===== Provided material =====

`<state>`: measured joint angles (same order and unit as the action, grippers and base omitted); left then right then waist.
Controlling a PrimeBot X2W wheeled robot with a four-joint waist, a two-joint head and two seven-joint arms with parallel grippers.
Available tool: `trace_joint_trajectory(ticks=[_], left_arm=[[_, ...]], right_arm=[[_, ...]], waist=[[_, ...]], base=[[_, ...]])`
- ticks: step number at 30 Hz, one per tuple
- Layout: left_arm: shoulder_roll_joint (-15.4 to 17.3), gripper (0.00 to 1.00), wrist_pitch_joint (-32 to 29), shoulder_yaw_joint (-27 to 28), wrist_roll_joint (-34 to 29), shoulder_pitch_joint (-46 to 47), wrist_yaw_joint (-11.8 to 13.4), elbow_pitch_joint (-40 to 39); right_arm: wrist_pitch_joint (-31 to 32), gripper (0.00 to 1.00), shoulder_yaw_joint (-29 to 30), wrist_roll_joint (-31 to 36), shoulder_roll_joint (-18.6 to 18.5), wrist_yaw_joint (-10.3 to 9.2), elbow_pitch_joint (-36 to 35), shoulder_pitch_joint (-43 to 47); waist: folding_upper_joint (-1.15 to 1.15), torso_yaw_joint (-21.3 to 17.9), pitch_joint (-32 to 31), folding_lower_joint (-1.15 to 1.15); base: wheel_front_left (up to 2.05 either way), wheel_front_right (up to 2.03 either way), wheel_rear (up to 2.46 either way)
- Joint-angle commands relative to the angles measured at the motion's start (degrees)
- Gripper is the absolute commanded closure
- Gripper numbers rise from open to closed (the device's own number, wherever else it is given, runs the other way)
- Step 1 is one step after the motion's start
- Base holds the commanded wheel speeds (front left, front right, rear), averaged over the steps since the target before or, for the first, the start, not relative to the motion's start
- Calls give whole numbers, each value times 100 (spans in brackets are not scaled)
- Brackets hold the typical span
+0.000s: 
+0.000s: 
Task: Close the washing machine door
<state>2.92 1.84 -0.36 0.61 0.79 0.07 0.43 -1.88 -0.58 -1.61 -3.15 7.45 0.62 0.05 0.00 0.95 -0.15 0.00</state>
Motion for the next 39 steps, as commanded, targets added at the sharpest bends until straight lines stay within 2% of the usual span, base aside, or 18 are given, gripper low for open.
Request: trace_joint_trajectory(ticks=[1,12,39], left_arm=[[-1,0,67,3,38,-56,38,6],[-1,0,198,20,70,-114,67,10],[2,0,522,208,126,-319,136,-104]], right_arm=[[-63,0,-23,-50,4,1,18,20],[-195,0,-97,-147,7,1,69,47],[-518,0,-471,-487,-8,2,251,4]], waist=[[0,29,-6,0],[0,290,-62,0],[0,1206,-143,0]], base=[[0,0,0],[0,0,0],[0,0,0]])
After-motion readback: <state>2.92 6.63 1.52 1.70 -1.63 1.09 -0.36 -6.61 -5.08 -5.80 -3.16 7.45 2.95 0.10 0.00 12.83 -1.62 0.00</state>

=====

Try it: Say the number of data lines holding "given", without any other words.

Exercise answer: 2